Delhi, the nation’s capital, is gasping for air in a major oxygen crunch. On April 23, Sir Ganga Ram Hospital, a large hospital, ran out of oxygen and 25 critical patients died. On May 1, 12 patients died due to a lack of oxygen at Delhi’s Batra Hospital. 

That these tragedies are unfolding in a country that produces enough oxygen, is horrifying and “unacceptable,” said Sumit Ray — a critical care specialist and medical superintendent at Holy Family Hospital, a 345-bed facility in New Delhi that has been converted into a fully COVID hospital. Uttar Pradesh, one of the most populous states, is suffering from deaths due to no oxygen and threats to those who complain. 

From a failure to listen to scientific advice to mismanagement of a current crisis, India is currently reeling from multiple hits.


There is a guilt that I now feel, two weeks into a national crisis, on having my close family safe so far — the guilt of surviving as our crematoriums are overflowing.

So, to find a ray of hope, I look at Mumbai and states like Kerala — reeling from high numbers but steadying through transparent reporting, clear communication and reinforced health systems.

I think about how the “global” in global health is especially crucial in times of crisis. 

For example, while earlier the world watched India and offered words of support — and some instances of acute help — persistent activism by the global health community pushed Western leaders to offer more long-term help. On May 5, the Biden administration supported the proposal to waive intellectual property protections for COVID-19 vaccines that can enable poor nations to accelerate their vaccination programs. In a globalized world we owe it to each other to step in and help — especially in a health crisis. Besides, India is one of the largest economies and manufacturers of vaccines — but it can’t export to other countries right now. This impacts other nations’ immunization programs and overall health care — and the possibility of more infection and variants as well.

Helping India in our current crisis is therefore not just an economic decision, but a humanitarian responsibility to protect global health.
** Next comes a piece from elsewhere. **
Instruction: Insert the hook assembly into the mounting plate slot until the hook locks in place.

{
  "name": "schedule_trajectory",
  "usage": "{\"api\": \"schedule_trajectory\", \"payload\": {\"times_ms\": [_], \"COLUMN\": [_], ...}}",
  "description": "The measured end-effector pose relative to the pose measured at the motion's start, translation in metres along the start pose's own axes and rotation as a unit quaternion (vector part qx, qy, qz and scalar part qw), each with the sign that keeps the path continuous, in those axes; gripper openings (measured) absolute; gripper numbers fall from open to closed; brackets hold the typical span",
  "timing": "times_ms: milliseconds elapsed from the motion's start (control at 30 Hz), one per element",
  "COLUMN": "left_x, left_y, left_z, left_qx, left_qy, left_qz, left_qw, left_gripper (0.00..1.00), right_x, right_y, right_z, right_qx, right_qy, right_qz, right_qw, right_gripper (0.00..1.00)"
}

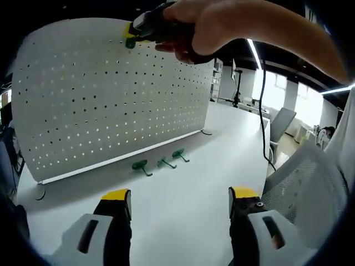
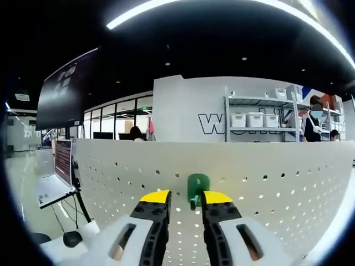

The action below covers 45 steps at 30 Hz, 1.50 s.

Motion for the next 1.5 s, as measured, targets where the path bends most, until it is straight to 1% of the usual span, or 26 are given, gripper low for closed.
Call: {"api": "schedule_trajectory", "payload": {"times_ms": [33,67,100,167,200,267,333,500,633,700,733,767,800,933,1133,1300,1367,1433,1500], "left_x": [0.0,0.0,0.0,0.0,0.0,-0.001,-0.001,-0.001,0.0,0.0,0.0,0.001,0.001,0.0,0.0,0.0,0.0,0.0,0.0], "left_y": [0.0,0.0,0.0,-0.001,-0.001,-0.001,-0.002,-0.002,-0.001,-0.001,-0.001,-0.001,-0.001,0.0,-0.001,-0.002,-0.002,-0.002,-0.002], "left_z": [0.0,0.0,0.0,0.0,0.001,0.001,0.001,0.001,0.001,0.001,0.001,0.001,0.001,0.001,0.001,0.001,0.001,0.001,0.001], "left_qx": [0.0,0.0,0.001,0.002,0.003,0.006,0.007,0.006,0.005,0.003,0.003,0.003,0.003,0.002,0.003,0.004,0.005,0.005,0.004], "left_qy": [0.0,0.001,0.001,0.0,0.0,0.0,0.0,0.0,0.001,0.003,0.003,0.004,0.005,0.005,0.005,0.006,0.006,0.006,0.005], "left_qz": [0.0,0.001,0.001,0.003,0.005,0.008,0.009,0.007,0.006,0.007,0.006,0.006,0.006,0.008,0.009,0.011,0.01,0.01,0.01], "left_qw": [1.0,1.0,1.0,1.0,1.0,0.9999,0.9999,1.0,1.0,1.0,1.0,1.0,1.0,1.0,0.9999,0.9999,0.9999,0.9999,0.9999], "left_gripper": [0.74,0.74,0.74,0.73,0.73,0.73,0.73,0.73,0.73,0.73,0.73,0.73,0.73,0.73,0.73,0.73,0.73,0.73,0.73], "right_x": [-0.001,0.001,0.0,-0.002,-0.003,-0.008,-0.009,-0.015,-0.015,-0.015,-0.014,-0.014,-0.015,-0.017,-0.02,-0.022,-0.024,-0.027,-0.027], "right_y": [-0.001,-0.001,-0.001,0.0,-0.001,-0.001,-0.002,0.0,0.0,-0.002,-0.003,-0.003,-0.008,-0.019,-0.033,-0.043,-0.047,-0.053,-0.059], "right_z": [-0.001,-0.002,-0.003,-0.007,-0.007,-0.01,-0.011,-0.014,-0.016,-0.021,-0.024,-0.026,-0.031,-0.042,-0.058,-0.072,-0.079,-0.085,-0.091], "right_qx": [-0.003,-0.006,-0.009,-0.011,-0.018,-0.02,-0.027,-0.03,-0.029,-0.031,-0.033,-0.035,-0.032,-0.021,-0.013,-0.001,-0.006,0.002,0.006], "right_qy": [0.002,0.02,0.02,0.031,0.049,0.052,0.073,0.08,0.099,0.11,0.125,0.132,0.144,0.161,0.17,0.177,0.183,0.183,0.188], "right_qz": [0.004,0.0,0.001,-0.016,-0.006,-0.009,0.001,-0.001,-0.007,-0.006,-0.016,-0.02,-0.019,-0.02,-0.015,-0.021,-0.001,-0.007,-0.001], "right_qw": [1.0,0.9998,0.9998,0.9993,0.9986,0.9984,0.997,0.9963,0.9946,0.9934,0.9914,0.9904,0.9889,0.9865,0.9852,0.984,0.9831,0.9831,0.9821], "right_gripper": [0.25,0.3,0.32,0.33,0.34,0.37,0.4,0.41,0.42,0.42,0.43,0.44,0.44,0.48,0.5,0.5,0.51,0.52,0.52]}}
Point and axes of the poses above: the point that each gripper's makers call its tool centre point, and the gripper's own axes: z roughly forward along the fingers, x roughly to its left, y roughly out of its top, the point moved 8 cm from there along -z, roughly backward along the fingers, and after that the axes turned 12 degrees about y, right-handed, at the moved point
We’re not over the pandemic until we’re all over it, and I urge the larger Yale community to reinforce its commitment to public health to help avoid future mismanaged pandemics.

There’s still a long road to recovery, and hopefully, Indians don’t have to walk it alone.

Please help by donating to verified fundraisers.

Editor’s note: This current version of this piece was edited to include links to fundraisers.

Devina Buckshee (YSPH '23) is an MPH candidate at the Yale School of Public Health and is currently a Health Editor based in India.